自覚症状は全て伝えておかないと事故によるものと言えなくなる可能性があります。伝えたつもりで終わらせず、確実に伝え切ることが重要です。

警察にて

警察官によっては、自分の作ったストーリーに当てはめようとする人がいます。
本当にそうなのか、違うならどう違うのか、しっかりと説明する必要があります。
怪我を負っていれば、躊躇なく人身事故扱いを求めましょう。
症状が長引いた場合に取り返しの付かない後悔をすることがあります。
警察提出用の診断書について、「全治●日」と軽度な書かれ方をするのは気にすることではありません。
ここで誰かと揉めるのは無駄な労力ですし、医師との関係をこじらせると無駄を通り越して有害です。

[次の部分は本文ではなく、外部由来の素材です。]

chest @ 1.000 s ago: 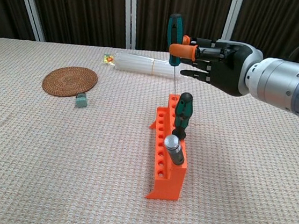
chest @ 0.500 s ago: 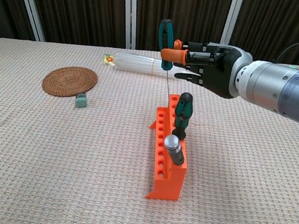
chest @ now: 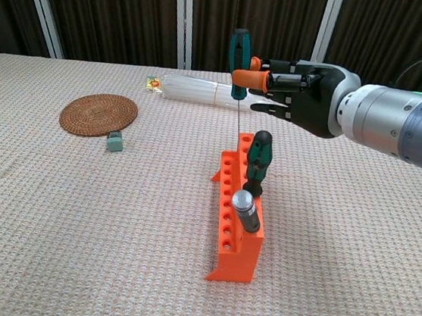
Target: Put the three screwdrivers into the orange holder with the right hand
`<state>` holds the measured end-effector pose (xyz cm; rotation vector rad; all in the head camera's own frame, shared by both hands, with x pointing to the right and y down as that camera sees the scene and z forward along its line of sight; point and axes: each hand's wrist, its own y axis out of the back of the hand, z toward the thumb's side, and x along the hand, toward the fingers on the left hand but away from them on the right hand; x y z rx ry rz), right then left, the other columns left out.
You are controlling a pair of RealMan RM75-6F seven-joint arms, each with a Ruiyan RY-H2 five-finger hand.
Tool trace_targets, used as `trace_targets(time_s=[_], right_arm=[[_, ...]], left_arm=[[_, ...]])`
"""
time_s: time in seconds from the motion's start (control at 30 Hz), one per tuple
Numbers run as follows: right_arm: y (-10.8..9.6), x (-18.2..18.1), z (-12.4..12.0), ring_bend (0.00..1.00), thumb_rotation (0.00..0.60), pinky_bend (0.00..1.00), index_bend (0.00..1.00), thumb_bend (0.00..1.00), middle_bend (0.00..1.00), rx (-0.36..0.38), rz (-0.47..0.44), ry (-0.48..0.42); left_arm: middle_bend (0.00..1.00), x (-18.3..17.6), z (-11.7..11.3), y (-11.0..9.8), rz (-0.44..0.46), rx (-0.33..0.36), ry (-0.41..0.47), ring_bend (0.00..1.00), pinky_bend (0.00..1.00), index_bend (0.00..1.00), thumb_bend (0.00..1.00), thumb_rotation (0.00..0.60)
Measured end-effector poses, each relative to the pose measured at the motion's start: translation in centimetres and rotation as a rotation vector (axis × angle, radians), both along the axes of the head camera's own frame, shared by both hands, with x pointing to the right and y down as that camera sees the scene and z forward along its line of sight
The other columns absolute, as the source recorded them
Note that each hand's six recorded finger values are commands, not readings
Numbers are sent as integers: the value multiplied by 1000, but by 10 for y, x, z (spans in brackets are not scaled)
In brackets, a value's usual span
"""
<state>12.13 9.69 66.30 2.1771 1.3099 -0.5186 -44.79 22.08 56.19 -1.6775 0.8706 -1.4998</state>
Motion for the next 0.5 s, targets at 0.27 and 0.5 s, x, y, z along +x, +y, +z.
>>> trace_targets(time_s=[0.27, 0.5], right_arm=[[-3, 4, -5, 0, 600, 0, 630, 334, 126, 11, -7, 8], [-3, 8, -2, 0, 600, 0, 630, 334, 125, -2, -6, 16]], left_arm=[[0, 2, 0, 0, 2, 0, 3, 0, 0, 12, 19, 600], [0, 2, 0, 1, 1, -3, 6, 0, 0, 12, 20, 600]])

加害者に厳罰を求めるかどうかは個人の心情の問題です。
どうするのが正解ということはありません。
ただし、過失割合でもめそうな時は、刑事事件の記録が重要な証拠になることもあります。
その意味では、加害者を有罪にする、という意志で作成された実況見分調書が有利な証拠になるかも知れないので、厳罰を求めた方がよいかも知れません。

 物損

物損の示談だけを先行することはよくあることです。不信に思う必要はありません。
ただし、過失割合にはご注意下さい。
ここで決まった過失割合は、最終的な過失割合となることが少なくありません。
過失割合で折り合いがつかないときは、後回しが賢明です。

車両の格落ち

全国各地に自動車の査定協会があります。そこで証明書を発行してもらい証拠としましょう。

経済的全損

物理的に修理可能でも、修理代金が時価を上回れば全損扱いです。
同等車両に買い換えた場合の費用を全て請求しましょう。

病院にて

自らに過失がある場合には健康保険を使用することをお勧めします。
治療費節約の観点は重要です。

たとえ、思う存分通ってください、と保険会社から言われていてもある程度治療費が発生した段階で手のひらを返されます。

タクシー代も治療費と同じく節約をお勧めします。

労災保険が適用できるなら、迷わず労災適用をお勧めします。
ただし、職場との関係がこじれてしまっては大変なので、突っ走らずに慎重に。

画像診断は積極的に受けましょう。

医師との関係は良好なものに保ちましょう。
会話が駆け引きのようになっているなら、転院した方が良いかも知れません。
もし転院するなら早い方が賢明です。

治療打ち切りの話しがでたなら後遺障害診断書を書いてもらいましょう。

休業損害

休業損害は初めのうちはスムーズに支払われますが、そのうちに打ち切られます。
保険会社の基準は被害者が期待するほど甘くはありません。
そして、一旦打ち切られたものを復活させるのはたとえ専門家に依頼しても至難の業です。
ここで無理して頑張るよりも、後回しにした方が多くの場合賢明です。
後回しの方が回収できる確率が高まります。
また、休業損害頼みで生活を維持しなければならない場合もあるかも知れません。
しかし、これは保険会社の言いなりになる前兆です。
早めに収入の道を築いておくことをお勧めします。